Hormone Research in Paediatrics ◽

10.1159/000480293 ◽

2017 ◽

Vol 88 (3-4) ◽

pp. 274-280 ◽

Cited By ~ 7

Author(s):

Débora Braslavsky ◽

Maria Virginia Méndez ◽

Laura Prieto ◽

Ana Keselman ◽

Rosa Enacan ◽

...

Keyword(s):

Congenital Hypothyroidism ◽

Neonatal Screening ◽

Screening Program ◽

Recall Rate ◽

Free T4 ◽

Screening Programs ◽

Screening Study ◽

Term Newborns ◽

Neonatal Screening Program ◽

Congenital Hypopituitarism

Background/Aim: Congenital hypothyroidism (CH) is a heterogeneous entity. Neonatal screening programs based on thyrotropin (TSH) determination allow primary CH diagnosis but miss central CH (CCH). CCH causes morbidity, alerts to other pituitary deficiencies, and is more prevalent than previously thought. We aimed at developing a pilot neonatal screening program for CCH detection. Patients and Methods: A prospective 2-year pilot neonatal screening study based on simultaneous dried blood specimen TSH and thyroxine (T4) measurements was implemented in term newborns aged 2–7 days.

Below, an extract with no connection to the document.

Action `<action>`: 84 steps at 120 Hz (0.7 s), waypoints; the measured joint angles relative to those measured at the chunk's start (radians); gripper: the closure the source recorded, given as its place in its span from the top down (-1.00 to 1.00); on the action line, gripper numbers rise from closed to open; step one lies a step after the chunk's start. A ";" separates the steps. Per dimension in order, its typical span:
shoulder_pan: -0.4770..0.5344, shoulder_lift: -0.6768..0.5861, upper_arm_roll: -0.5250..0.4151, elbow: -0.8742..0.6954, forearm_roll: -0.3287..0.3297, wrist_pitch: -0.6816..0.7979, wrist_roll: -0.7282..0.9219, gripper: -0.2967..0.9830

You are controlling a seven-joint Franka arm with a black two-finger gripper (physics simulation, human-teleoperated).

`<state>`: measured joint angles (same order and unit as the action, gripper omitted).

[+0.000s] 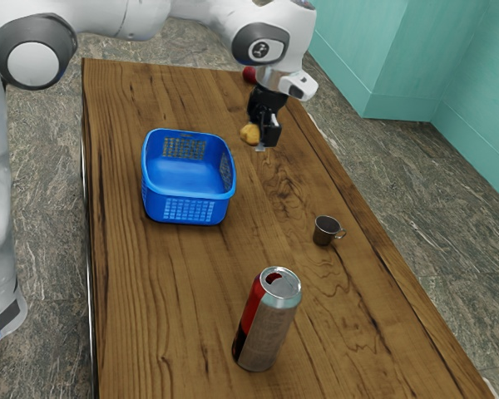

Those with T4 ≤4.5 µg/dL (–2.3 SDS) and TSH <10 mIU/L were recalled (suspicious of CCH) and underwent clinical and biochemical assessment performed by expert pediatric endocrinologists. Results: A total of 67,719 newborns were screened. Primary CH was confirmed in 24 (1: 2,821). Forty-four newborns with potential CCH were recalled (recall rate 0.07%) at a mean age of 12.6 ± 4.8 days. In this group, permanent CCH was confirmed in 3 (1: 22,573), starting L-T4 treatment at a mean age of 12.3 ± 6.6 days; 14 boys showed T4-binding globulin deficiency (1: 4,837); 24 had transient hypothyroxinemia (21 non-thyroidal illness and 3 healthy); and 3 died before the confirmation stage. According to initial free T4 measurements, CCH patients had moderate hypothyroidism. Conclusions: Adding T4 to TSH measurements enabled the identification of CCH as a prevalent condition and contributed to improving the care of newborns with congenital hypopituitarism and recognizing other thyroidal disorders.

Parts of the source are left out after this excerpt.